According to it, India's yield curve is undergoing bullish steepening, which is positive for stocks.

Mumbai: The equity markets posted yet another record high on Monday as a recovery in rupee and a rally in global stocks triggered fresh buying in frontline stocks.

The global risk appetite was higher on hopes that the discussion between US and China this week would help ease trade tension between both the partners.

Nifty zoomed past the psychological 11,500 level soaring 81 points or 0.71 per cent to end the day at 11,551.75 while the Sensex closed the session at 38,278.75, up 330.87 points or 0.87 per cent.

The sentiment in the forex market was also up with the rupee appreciating 0.48 per cent to close the session at 69.83 a dollar from its previous sessions close of 70.16.

“India has been remarkably resilient in the recent emerging market (EM) turmoil driven by macro stability, low policy uncertainty, improving growth and domestic flows. India’s policy environment has defied expectations and remained relatively benign despite the coming elections in 2019. Macro stability is strong backed by a central bank committed to keeping real rates positive,” said Morgan Stanley in a note to its clients.

According to it, India’s yield curve is undergoing bullish steepening, which is positive for stocks.

“Compare this to say the US where the bond markets are pointing to a recession in the coming quarters. The equity/bond multiple is breaking its post 2010 range (when India’s earnings recession started) to the upside suggesting that the equity market is gaining conviction in the growth cycle,” it said and added that a recovery in emerging markets could end India’s out-performance.

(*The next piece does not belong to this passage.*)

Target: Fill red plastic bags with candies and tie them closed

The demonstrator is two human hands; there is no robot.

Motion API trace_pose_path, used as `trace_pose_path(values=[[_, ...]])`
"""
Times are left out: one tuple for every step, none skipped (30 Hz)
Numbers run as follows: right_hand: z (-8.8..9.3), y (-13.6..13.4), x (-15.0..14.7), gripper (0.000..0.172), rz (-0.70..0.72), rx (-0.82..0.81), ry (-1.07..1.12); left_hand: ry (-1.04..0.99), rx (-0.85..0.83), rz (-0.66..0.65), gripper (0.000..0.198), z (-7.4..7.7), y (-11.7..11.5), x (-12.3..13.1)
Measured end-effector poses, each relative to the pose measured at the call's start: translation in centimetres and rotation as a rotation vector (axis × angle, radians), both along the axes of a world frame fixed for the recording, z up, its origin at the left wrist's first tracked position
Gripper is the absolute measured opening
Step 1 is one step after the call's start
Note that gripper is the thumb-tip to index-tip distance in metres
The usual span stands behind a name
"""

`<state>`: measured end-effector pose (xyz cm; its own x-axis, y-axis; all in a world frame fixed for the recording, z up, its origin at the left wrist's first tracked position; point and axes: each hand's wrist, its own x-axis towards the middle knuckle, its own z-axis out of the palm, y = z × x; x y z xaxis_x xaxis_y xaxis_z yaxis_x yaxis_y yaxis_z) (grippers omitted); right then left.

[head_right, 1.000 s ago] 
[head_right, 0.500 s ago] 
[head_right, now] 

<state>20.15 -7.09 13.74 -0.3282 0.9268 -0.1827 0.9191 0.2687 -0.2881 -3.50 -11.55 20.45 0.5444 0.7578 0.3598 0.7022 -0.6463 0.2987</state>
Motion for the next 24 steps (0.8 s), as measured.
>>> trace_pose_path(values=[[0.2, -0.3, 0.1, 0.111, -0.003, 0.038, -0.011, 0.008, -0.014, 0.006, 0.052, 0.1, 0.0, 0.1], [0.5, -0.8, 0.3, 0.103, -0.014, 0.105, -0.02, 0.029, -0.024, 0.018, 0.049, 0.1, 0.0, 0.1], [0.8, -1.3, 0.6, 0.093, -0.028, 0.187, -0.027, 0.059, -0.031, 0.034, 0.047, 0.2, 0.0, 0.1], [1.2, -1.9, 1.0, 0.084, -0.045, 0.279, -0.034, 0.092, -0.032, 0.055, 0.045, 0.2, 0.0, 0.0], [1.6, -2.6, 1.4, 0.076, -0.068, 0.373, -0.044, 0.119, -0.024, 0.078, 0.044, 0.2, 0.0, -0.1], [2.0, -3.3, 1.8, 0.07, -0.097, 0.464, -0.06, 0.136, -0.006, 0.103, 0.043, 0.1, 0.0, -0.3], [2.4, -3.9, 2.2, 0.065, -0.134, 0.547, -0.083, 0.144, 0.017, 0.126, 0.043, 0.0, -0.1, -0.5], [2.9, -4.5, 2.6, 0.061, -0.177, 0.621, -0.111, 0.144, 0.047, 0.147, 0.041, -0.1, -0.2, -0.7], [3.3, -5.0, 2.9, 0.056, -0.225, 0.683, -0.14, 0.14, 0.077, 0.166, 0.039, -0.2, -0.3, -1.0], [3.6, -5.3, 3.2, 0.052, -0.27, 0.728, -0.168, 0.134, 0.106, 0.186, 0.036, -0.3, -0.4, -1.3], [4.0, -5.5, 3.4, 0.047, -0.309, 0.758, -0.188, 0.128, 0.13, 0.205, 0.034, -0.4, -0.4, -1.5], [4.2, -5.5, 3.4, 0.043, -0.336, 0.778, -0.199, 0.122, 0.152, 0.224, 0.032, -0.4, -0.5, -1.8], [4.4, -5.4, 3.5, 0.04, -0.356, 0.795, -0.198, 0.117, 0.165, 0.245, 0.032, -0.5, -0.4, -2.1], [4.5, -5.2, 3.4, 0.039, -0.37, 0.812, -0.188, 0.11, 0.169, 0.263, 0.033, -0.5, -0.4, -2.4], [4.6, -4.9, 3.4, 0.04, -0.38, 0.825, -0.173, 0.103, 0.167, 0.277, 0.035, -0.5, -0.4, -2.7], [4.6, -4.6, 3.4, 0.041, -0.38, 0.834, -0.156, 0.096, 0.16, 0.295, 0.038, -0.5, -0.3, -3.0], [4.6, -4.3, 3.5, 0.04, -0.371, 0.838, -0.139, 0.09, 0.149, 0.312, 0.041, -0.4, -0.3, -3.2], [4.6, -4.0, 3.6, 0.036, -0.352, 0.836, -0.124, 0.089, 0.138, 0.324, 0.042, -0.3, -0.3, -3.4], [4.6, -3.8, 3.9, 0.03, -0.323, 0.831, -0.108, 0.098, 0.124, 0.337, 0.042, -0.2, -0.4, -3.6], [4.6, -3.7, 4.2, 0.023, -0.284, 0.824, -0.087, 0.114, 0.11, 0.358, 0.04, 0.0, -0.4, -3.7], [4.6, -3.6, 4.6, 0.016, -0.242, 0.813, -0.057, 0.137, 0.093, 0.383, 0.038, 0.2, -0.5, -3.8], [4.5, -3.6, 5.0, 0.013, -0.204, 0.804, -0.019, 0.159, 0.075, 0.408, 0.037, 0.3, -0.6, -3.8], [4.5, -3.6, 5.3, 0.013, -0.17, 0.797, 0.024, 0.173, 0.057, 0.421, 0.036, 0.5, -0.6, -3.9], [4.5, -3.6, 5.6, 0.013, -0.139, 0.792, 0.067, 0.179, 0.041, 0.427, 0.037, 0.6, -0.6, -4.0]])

According to the provisional data released by the stock exchanges, foreign portfolio investors (FPIs) offloaded shares worth '483.04 crore on Monday.

“Companies have delivered earnings growth in what can be argued were quite adverse circumstances with EM stress, trade war protectionism, volatile and rising crude oil prices. With robust earnings expectations for the second quarter, the market is likely to continue to be bought on weakness,” said Sunil Sharma, chief investment officer (CIO), Sanctum Wealth Management.